The New Zealand dollar rallied during most of the week but ran into trouble at the 0.68 handle, giving back enough of the gains to fall below the 0.6750 level. This is an area that offers a lot of resistance structurally, so it would not be surprising at all to see the New Zealand dollar also fall this week. I’m not looking for some type of major meltdown, but a pullback to somewhere near the 0.6675 level makes a lot of sense. However, if we break above the highs of the week, that could send this market towards the 0.69 level.

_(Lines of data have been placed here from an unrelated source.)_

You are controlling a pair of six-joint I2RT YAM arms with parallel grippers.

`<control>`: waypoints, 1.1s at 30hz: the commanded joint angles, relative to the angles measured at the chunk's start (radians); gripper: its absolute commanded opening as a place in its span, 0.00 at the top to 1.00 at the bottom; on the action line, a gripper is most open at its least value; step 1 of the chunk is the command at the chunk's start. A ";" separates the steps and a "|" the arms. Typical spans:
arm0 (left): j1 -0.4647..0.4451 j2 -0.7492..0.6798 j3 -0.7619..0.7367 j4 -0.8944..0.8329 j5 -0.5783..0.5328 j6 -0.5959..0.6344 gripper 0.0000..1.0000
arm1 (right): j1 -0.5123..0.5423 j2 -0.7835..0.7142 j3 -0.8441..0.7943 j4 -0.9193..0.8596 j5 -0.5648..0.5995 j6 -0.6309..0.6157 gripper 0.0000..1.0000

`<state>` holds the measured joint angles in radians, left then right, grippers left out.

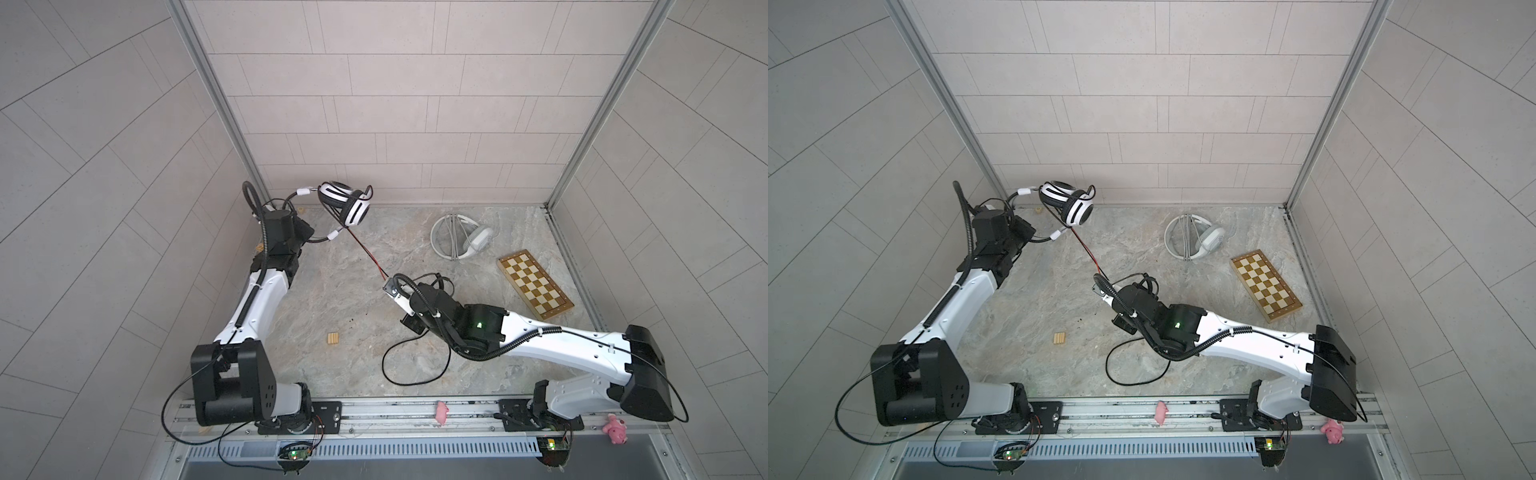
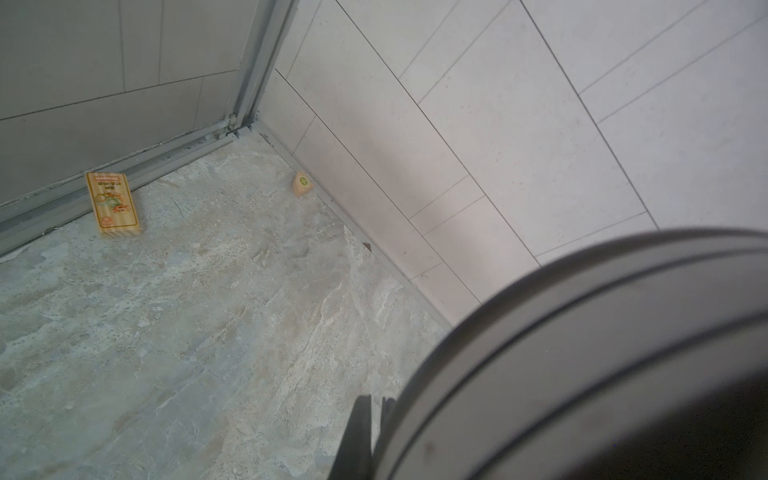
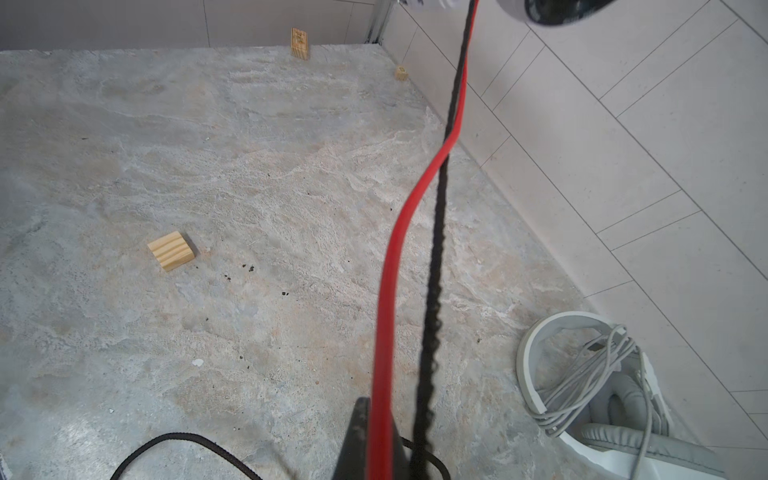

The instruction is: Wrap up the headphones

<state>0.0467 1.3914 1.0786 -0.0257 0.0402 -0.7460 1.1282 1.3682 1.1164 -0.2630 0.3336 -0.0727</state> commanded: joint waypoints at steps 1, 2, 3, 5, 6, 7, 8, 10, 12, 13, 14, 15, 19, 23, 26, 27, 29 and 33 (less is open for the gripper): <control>-0.059 0.023 0.083 -0.060 -0.070 0.100 1.00 | 0.002 -0.044 0.035 -0.066 0.044 -0.054 0.99; -0.077 0.029 0.093 -0.080 -0.096 0.124 1.00 | 0.002 -0.050 0.046 -0.073 0.053 -0.062 0.99; -0.098 0.036 0.105 -0.101 -0.120 0.156 1.00 | 0.002 -0.060 0.057 -0.079 0.063 -0.073 0.99; -0.133 0.053 0.134 -0.144 -0.164 0.207 1.00 | 0.002 -0.079 0.077 -0.084 0.078 -0.094 0.99; -0.152 0.062 0.153 -0.168 -0.184 0.233 1.00 | 0.003 -0.088 0.085 -0.084 0.082 -0.105 0.99; -0.171 0.070 0.170 -0.189 -0.205 0.258 1.00 | 0.002 -0.097 0.096 -0.087 0.086 -0.115 0.99; -0.188 0.076 0.186 -0.208 -0.227 0.281 1.00 | 0.003 -0.102 0.109 -0.093 0.090 -0.125 0.99; -0.231 0.084 0.203 -0.234 -0.281 0.335 1.00 | 0.001 -0.117 0.134 -0.096 0.102 -0.138 0.99; -0.270 0.086 0.210 -0.246 -0.339 0.385 1.00 | -0.004 -0.127 0.162 -0.100 0.105 -0.150 0.99; -0.289 0.088 0.217 -0.250 -0.358 0.413 1.00 | -0.009 -0.131 0.177 -0.102 0.109 -0.158 0.98; -0.307 0.093 0.223 -0.255 -0.369 0.439 1.00 | -0.015 -0.136 0.187 -0.102 0.111 -0.166 0.98; -0.326 0.099 0.232 -0.264 -0.376 0.464 1.00 | -0.025 -0.138 0.199 -0.102 0.111 -0.175 0.98; -0.407 0.134 0.274 -0.312 -0.377 0.589 1.00 | -0.092 -0.138 0.245 -0.101 0.096 -0.194 0.98; -0.468 0.156 0.276 -0.309 -0.346 0.686 1.00 | -0.194 -0.134 0.279 -0.115 0.041 -0.176 0.98; -0.480 0.145 0.276 -0.316 -0.237 0.710 1.00 | -0.263 -0.134 0.287 -0.116 -0.004 -0.157 0.98; -0.485 0.136 0.274 -0.321 -0.205 0.723 1.00 | -0.282 -0.134 0.290 -0.114 -0.014 -0.152 0.98; -0.499 0.119 0.270 -0.333 -0.151 0.760 1.00 | -0.320 -0.129 0.298 -0.113 -0.040 -0.136 0.98; -0.519 0.106 0.285 -0.386 -0.027 0.828 1.00 | -0.382 -0.106 0.323 -0.118 -0.086 -0.120 0.98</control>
<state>-0.4629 1.5425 1.3220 -0.3775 -0.1078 0.0101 0.7757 1.2606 1.3964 -0.4046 0.2863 -0.2180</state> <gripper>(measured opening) 0.074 0.048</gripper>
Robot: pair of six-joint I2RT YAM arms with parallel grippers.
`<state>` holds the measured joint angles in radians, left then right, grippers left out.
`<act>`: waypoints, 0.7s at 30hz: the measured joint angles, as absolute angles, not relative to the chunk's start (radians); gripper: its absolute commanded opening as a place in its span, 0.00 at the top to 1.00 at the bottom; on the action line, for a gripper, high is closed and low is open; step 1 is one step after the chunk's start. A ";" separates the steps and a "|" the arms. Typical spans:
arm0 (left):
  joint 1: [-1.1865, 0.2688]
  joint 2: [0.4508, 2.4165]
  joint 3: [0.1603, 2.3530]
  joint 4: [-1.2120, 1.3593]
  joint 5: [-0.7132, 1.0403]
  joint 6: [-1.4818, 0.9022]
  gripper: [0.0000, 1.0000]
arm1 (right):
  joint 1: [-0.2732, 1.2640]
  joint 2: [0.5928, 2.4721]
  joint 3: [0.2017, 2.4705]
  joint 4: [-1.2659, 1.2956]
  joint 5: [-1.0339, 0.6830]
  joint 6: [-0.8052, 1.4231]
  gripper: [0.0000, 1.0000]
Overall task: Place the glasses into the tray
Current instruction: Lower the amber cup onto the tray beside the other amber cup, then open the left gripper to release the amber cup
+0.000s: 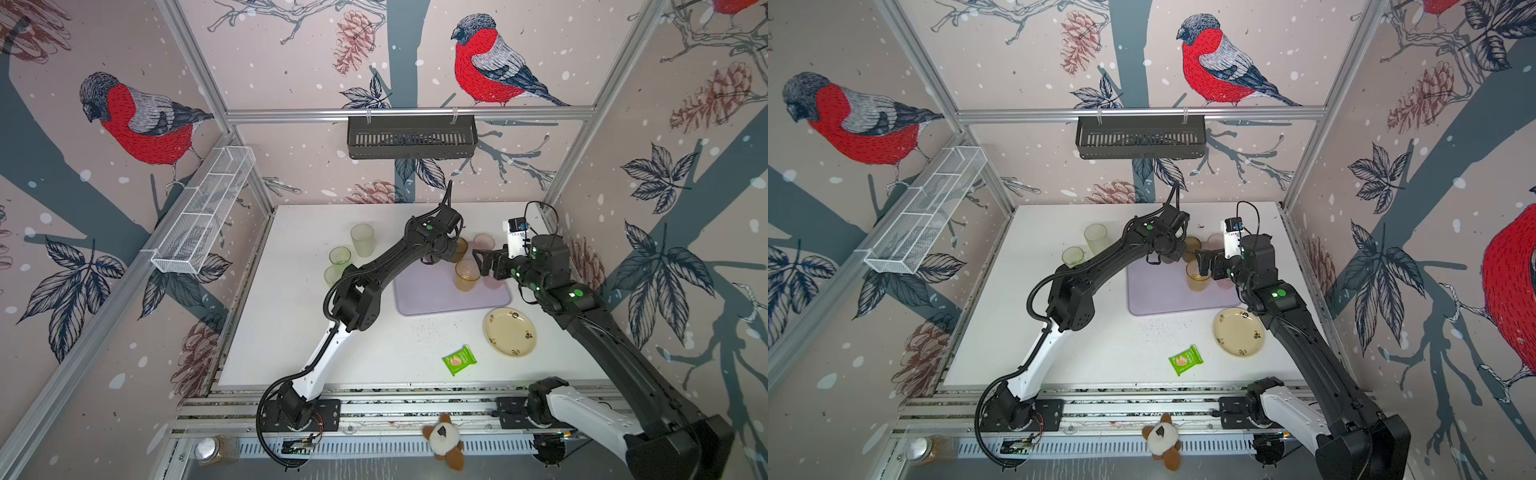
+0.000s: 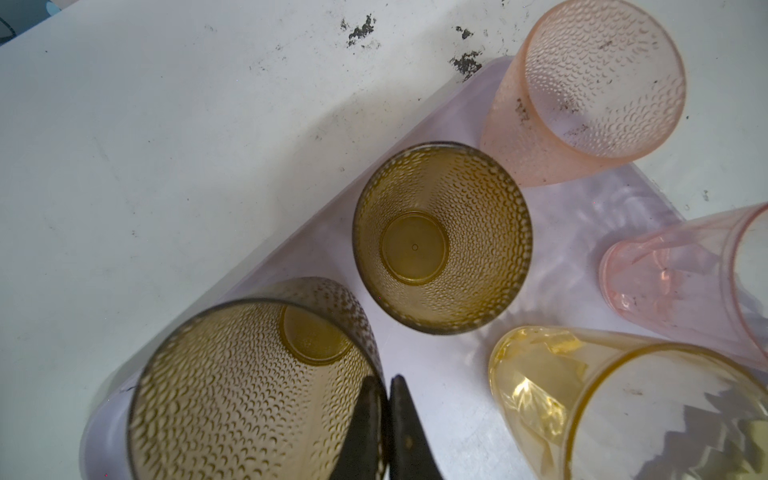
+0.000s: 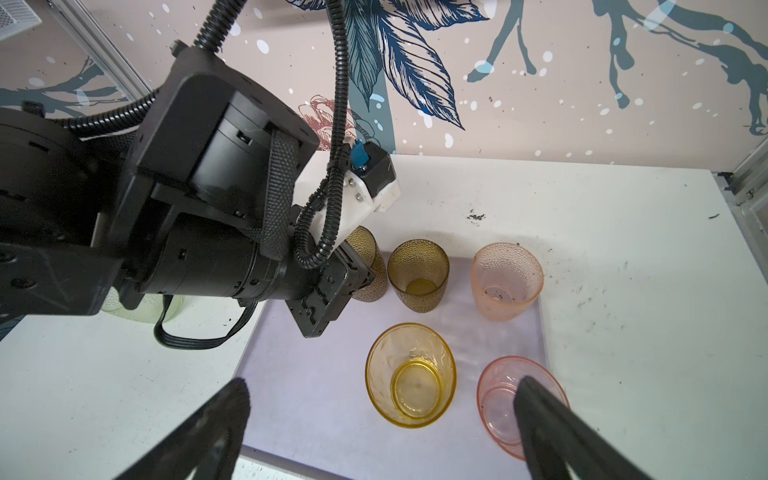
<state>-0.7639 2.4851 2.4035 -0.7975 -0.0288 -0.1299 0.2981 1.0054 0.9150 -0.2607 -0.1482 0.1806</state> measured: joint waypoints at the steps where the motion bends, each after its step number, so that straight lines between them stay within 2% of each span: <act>1: -0.764 2.485 2.403 -0.798 -0.029 -0.130 0.91 | 0.298 1.005 0.915 -0.261 -0.148 0.181 0.00; 21: -0.767 2.485 2.403 -0.820 -0.029 -0.130 0.84 | 0.296 1.006 0.915 -0.260 -0.148 0.181 0.00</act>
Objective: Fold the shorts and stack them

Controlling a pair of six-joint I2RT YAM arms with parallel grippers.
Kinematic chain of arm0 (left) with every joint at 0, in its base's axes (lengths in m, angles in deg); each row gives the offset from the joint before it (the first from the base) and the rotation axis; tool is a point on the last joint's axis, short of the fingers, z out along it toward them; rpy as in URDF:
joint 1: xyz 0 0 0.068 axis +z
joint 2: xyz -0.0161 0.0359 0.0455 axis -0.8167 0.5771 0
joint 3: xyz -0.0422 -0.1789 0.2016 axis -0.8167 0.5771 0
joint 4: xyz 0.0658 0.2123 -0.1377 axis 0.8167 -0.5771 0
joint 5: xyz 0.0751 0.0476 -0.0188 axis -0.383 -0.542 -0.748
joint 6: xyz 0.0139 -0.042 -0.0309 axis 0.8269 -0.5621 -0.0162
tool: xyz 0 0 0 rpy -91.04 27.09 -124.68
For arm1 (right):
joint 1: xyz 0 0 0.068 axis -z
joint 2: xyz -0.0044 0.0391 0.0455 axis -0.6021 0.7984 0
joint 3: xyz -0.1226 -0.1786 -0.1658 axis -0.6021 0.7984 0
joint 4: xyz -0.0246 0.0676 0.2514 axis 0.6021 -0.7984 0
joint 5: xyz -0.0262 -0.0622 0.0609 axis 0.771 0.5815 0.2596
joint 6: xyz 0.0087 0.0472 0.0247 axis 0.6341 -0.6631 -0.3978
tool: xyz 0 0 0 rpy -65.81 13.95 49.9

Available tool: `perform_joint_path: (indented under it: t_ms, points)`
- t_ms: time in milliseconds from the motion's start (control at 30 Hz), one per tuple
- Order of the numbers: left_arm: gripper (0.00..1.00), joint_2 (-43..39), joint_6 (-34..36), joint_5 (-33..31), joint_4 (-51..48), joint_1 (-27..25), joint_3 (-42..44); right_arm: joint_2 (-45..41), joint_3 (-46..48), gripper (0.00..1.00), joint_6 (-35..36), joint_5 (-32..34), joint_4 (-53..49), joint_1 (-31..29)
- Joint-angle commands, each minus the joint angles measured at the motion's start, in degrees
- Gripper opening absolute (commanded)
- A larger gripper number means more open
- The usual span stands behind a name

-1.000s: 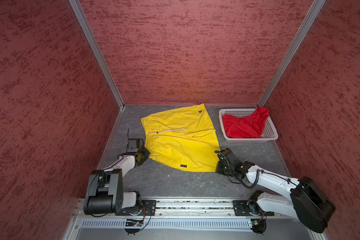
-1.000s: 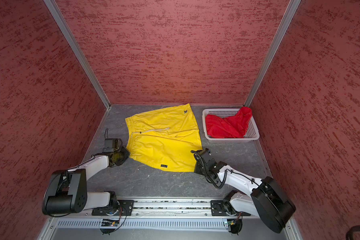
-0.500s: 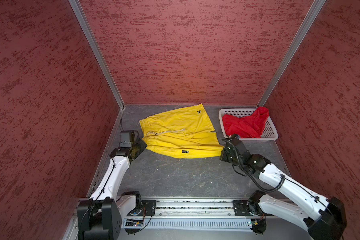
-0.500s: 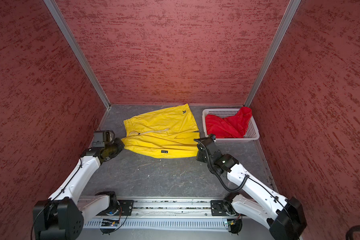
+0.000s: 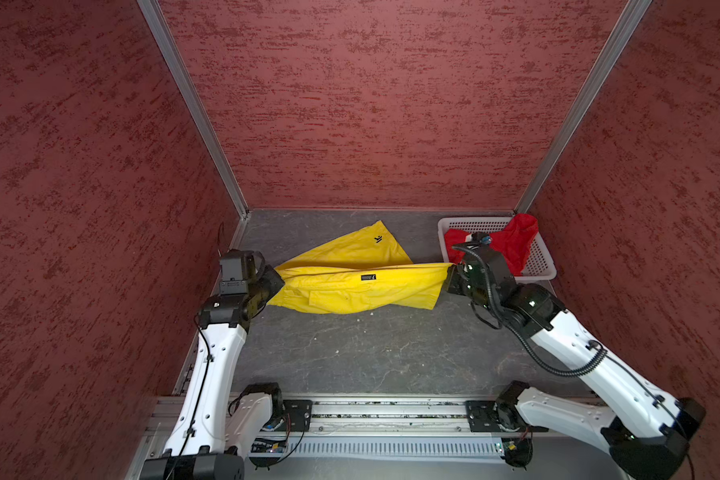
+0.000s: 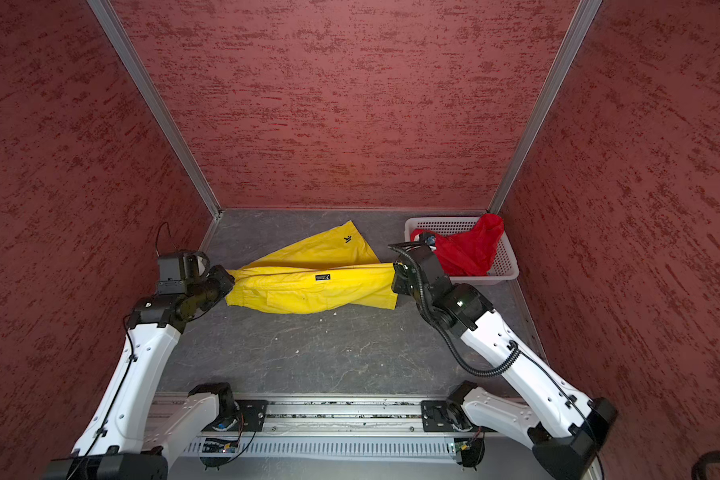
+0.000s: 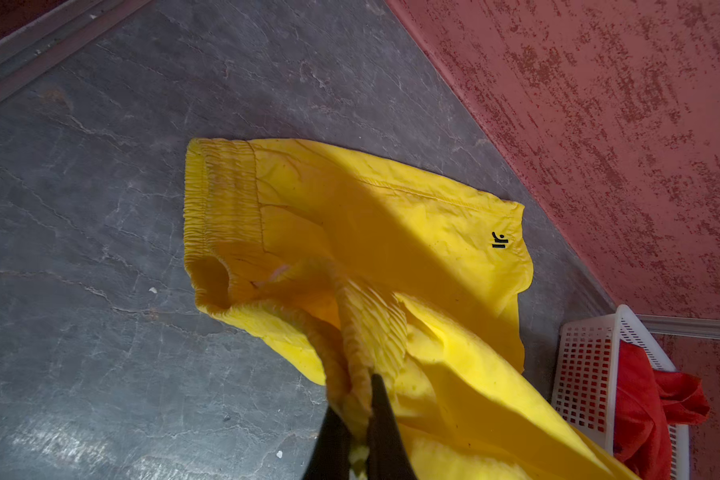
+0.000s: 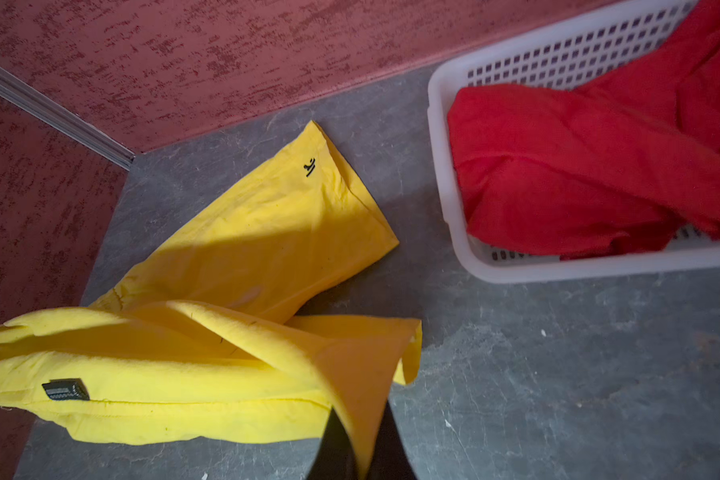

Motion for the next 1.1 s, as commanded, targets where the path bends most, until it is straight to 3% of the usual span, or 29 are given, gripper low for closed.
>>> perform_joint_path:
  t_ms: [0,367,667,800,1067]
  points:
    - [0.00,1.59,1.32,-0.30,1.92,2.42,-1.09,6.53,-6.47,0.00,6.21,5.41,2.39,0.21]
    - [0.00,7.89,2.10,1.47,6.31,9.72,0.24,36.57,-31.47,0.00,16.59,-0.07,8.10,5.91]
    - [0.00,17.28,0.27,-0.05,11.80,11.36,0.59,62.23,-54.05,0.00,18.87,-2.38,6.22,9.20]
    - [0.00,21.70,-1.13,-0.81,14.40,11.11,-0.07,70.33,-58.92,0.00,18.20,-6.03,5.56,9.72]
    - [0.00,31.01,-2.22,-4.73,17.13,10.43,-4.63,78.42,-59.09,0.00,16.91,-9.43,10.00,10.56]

The US dollar initially pulled back against the Canadian dollar for the week, but found support yet again at the 1.3080 level, an area that has proven itself a couple of times now. We have recently broken through a downtrend line, and we managed to rally towards the 1.3250 level, an area that I considered to be “fair value” in the potential consolidation area that we are in. If we can break above that level, then I think we will go looking towards 1.35 level, but that is probably a story for several weeks from now. Otherwise, look at pullbacks as potential buying opportunities.



With the Brexit headlines continuing to get in the way of the British pound, we ended up falling after the initial move higher. The down trending line should continue to offer resistance, and therefore I think that rallies are to be sold at this point as the market could roll over down to the 1.27 handle.